A Ministra da Educação de Angola, Erika Aires, reuniu-se na tarde de 4 de março com o Governador da Província de Luanda, Luís Nunes, para avaliar o estado de execução das obras de reabilitação de algumas das escolas mais emblemáticas da capital.
No centro da análise estiveram as intervenções em estabelecimentos históricos do ensino público, entre os quais a Escola Ngola Kiluanje, Ngola Kanini, Nzinga Mbandi, 1.º de Maio, Juventude em Luta, a Escola Comercial de Luanda, a Escola Especial do Rangel e o Complexo Escolar do Benfica n.º 9001. As obras incluem melhorias estruturais relevantes, como a instalação de laboratórios pedagógicos, requalificação de infraestruturas e construção de quadras desportivas, reforçando as condições de aprendizagem e o ambiente educativo.
De acordo com dados apresentados durante o encontro, 23.220 alunos deverão beneficiar diretamente destas melhorias no parque escolar. A entrega das obras será feita de forma faseada, com conclusões previstas entre agosto e novembro de 2026.
Um novo ciclo na política educativa
Empossada a 9 de fevereiro de 2026, após nomeação do Presidente João Lourenço, Erika Aires chega ao cargo com um percurso académico e institucional ligado às áreas da governação pública e da formação superior. Mestre em Gestão e Políticas Públicas pela Universidade de Lisboa e doutoranda em Ciências Políticas e Relações Internacionais, exerceu anteriormente funções como deputada à Assembleia Nacional e docente universitária.

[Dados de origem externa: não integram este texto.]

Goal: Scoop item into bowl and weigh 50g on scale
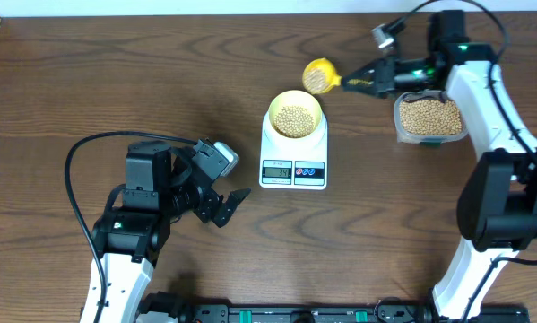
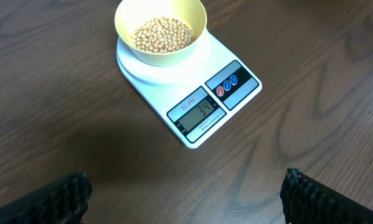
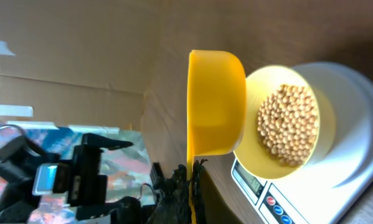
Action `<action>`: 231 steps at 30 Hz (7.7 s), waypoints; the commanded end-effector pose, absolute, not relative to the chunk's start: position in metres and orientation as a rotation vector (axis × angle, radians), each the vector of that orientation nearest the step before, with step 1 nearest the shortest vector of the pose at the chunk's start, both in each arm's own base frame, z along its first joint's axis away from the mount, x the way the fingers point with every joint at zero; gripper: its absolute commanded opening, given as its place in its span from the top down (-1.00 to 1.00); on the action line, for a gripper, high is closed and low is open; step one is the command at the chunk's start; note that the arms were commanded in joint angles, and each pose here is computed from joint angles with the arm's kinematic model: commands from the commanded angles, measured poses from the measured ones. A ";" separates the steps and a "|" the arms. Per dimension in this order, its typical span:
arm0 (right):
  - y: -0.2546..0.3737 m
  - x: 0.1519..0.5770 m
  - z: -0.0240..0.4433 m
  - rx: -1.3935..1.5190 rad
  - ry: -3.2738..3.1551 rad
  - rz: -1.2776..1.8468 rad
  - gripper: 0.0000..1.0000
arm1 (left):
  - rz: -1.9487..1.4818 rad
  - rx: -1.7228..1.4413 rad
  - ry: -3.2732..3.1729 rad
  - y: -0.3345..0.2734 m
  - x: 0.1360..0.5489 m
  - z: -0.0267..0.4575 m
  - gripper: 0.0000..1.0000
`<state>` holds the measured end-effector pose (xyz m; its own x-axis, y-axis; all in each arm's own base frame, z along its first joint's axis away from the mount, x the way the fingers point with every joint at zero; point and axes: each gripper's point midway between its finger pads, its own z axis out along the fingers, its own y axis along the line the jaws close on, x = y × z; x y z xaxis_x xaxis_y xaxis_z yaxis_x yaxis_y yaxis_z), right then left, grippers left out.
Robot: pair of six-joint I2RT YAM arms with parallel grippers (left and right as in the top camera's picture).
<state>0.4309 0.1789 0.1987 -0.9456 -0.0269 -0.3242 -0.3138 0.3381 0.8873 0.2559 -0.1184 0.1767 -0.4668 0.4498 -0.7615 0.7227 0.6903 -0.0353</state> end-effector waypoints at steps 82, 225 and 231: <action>0.247 0.405 0.182 -0.829 2.633 0.294 0.98 | -0.464 0.898 2.122 -0.119 0.257 0.181 -0.98; 0.253 0.404 0.112 -1.111 2.663 0.226 0.98 | -0.464 0.898 2.122 -0.119 0.258 0.181 -0.98; 0.263 0.397 0.112 -1.146 2.651 0.238 0.98 | -0.464 0.898 2.122 -0.119 0.258 0.181 -0.98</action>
<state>0.4037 0.2567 0.1191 -0.6800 -0.6685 -0.3013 -0.7118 0.7005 0.0523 0.2559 -0.1184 0.1767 -0.4668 0.4498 -0.7615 0.7227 0.6903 -0.0353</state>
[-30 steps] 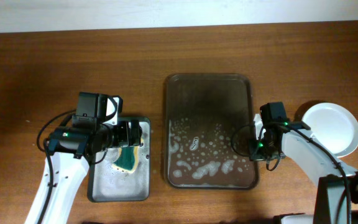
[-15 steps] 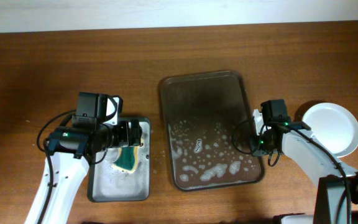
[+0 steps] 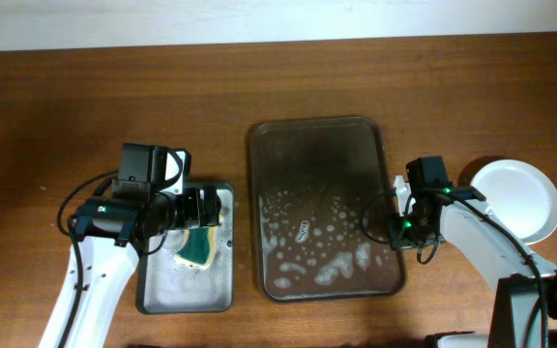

Entre as prioridades anunciadas para o setor da educação destacam-se três eixos estruturantes:
- Expansão da rede escolar, com foco na redução do número de crianças fora do sistema de ensino;
- Melhoria da qualidade do ensino, através da formação contínua de professores e modernização pedagógica;
- Gestão de carreiras, com a abertura de concursos públicos para ingresso e progressão na carreira docente.
Reflexão editorial:
Educação como eixo central do desenvolvimento social
A reabilitação de escolas na capital surge num momento em que o debate público em Angola reforça a necessidade de políticas sociais integradas. A educação, neste contexto, mantém-se como um dos pilares fundamentais do desenvolvimento humano, funcionando como base para o fortalecimento de outros setores estratégicos da sociedade.
Observadores do setor consideram que a articulação entre educação, cultura, saúde e direitos humanos deve continuar a ser uma prioridade nas políticas públicas. O alinhamento destas áreas permite construir um modelo de governação mais próximo das comunidades, onde a escuta permanente dos cidadãos e a inclusão social se afirmam como princípios essenciais da gestão do erário público.
Neste sentido, iniciativas de requalificação do sistema educativo não se limitam apenas à melhoria das infraestruturas. Elas representam também um investimento na cidadania, na memória coletiva e no futuro das novas gerações, contribuindo para consolidar uma sociedade mais participativa, informada e culturalmente consciente.
Num país com uma população maioritariamente jovem, cada escola recuperada traduz-se numa oportunidade renovada de aprendizagem, mas também numa porta aberta para a formação de cidadãos capazes de intervir de forma crítica e construtiva na vida pública nacional.